四點的陽光正好,不熱不驕躁,照在人的身上,隻讓感覺到一片溫暖,花園的花被照顧得很好,團團緊簇開放。
風口吹來長風,掀起夏妤隨意披散在腦後的長發,撫動上麵部的輪廓,輕起輕緩,像是眷戀。
“我知道自己說的應該沒和你的準確答案搭邊,但是你又能說完全錯誤?”
夏妤抬頭看著男人笑了笑,很是鬼機靈,“像你這樣吵架會贏女人的,一般都得注孤生。

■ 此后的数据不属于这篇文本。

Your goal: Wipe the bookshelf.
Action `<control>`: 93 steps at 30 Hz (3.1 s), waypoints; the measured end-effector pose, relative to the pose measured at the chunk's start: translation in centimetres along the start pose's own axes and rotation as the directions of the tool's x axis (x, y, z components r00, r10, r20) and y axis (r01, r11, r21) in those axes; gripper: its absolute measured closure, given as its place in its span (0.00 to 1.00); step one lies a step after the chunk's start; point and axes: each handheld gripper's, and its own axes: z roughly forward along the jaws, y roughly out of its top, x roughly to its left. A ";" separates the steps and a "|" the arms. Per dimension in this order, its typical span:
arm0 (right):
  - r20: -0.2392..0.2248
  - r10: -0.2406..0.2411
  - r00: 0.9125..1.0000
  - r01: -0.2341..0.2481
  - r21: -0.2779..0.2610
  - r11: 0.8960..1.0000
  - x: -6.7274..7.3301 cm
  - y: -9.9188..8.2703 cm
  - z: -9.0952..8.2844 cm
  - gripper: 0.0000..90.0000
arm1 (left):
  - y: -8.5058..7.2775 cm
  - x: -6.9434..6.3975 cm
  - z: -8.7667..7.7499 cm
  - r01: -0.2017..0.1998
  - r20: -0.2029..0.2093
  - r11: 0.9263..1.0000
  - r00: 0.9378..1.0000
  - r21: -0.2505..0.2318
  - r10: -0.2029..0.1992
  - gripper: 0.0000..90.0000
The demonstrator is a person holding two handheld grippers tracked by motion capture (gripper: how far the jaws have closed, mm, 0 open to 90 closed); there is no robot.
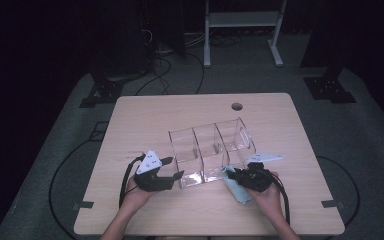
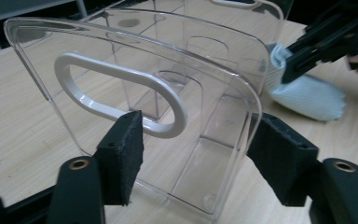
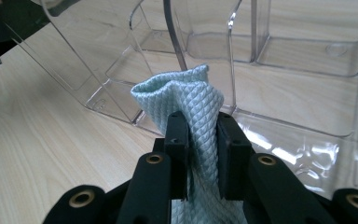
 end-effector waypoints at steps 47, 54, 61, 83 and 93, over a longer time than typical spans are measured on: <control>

”
男人像是被她這生動表情給逗到,唇角邊也裂開一道細微的弧度,笑容恰好,麵部妖嬈的線條被陽光洗滌了危險。
像是從天上來的妖精,存心來禍害她這平凡百姓,長得可真是讓人覺得不公平。
“你真不要我給你按摩?”
“你真不準備給我講實話?”
夏妤沉默以對,微低下腦袋,然後抬頭時卻又換上一副笑顏,讓人覺得她無比善變時,卻也覺得生動。
比以往死氣沉沉捧著一本書一看就是一天的樣子,順眼得多。
恍惚間,夜桀澈似乎明白了她剛才問題的意思,便開口反問道:“為什麼覺得會沒有安全感?”
這女人從一開始就沒有想過讓他來回答問題,隻是想要自問自答,給自己一個發揮的平台。
順便講述一下心底的某些話題罷了。
“在我眼裏,一個女人的不安,可能是因為感情的不穩定。”夏妤咬著下唇頓了頓,繼而又笑道:“而我們之間的話,應該就是害怕你變心。”
因為她一直處於一個弱勢群體,什麼都在這個男人的掌控和監視下,想要做什麼,能夠做什麼,都已經被這個男人給衡量過危害。
可夏妤不能這樣對夜桀澈啊,因為從來都不在同一個水平麵的兩人,是無法相對這樣作為的。
風口的風越來越大,男人不動聲色地移了個步子,擋住了吹向女人的風,彎著唇角轉移話題。
“進屋去吧,風有點大。”
嬌花被吹得東倒西斜,可風還是不願停下,花園的那條路有些長,男人默不作聲地走在前頭,夏妤低著頭在後跟著。
人的影子被陽光給縮短,正好落在她每一次抬步的腳下,不近不遠的距離,沒有人願意牽手前行。
夏妤忽然間抬頭,因為身高距離隻能看見男人的後腦勺,和修長的脖頸,她在心底幽幽長歎一口氣。
這回算是徹底知道,有些事情真的不能多問。
她不確定那照片上的女人到底是不是三年前忽然失蹤的安琪,也不能確定是這人新尋的寵兒。
但能清楚地感覺到,這人有多抵觸這個話題。
不然也不會忽然間從剛才的咄咄逼人,變轉成現在這幅息事寧人的模樣,這個男人向來都是不喜歡獵物脫口而出的感覺。
兩人各自懷著心事,誰也不願坦誠相見將話明著挑開來訴說。隻等待著對方能夠先行開口。
有時候沉默中蘊藏的爆發才是最為傷人的,夏妤這一刻算是徹底感受到了。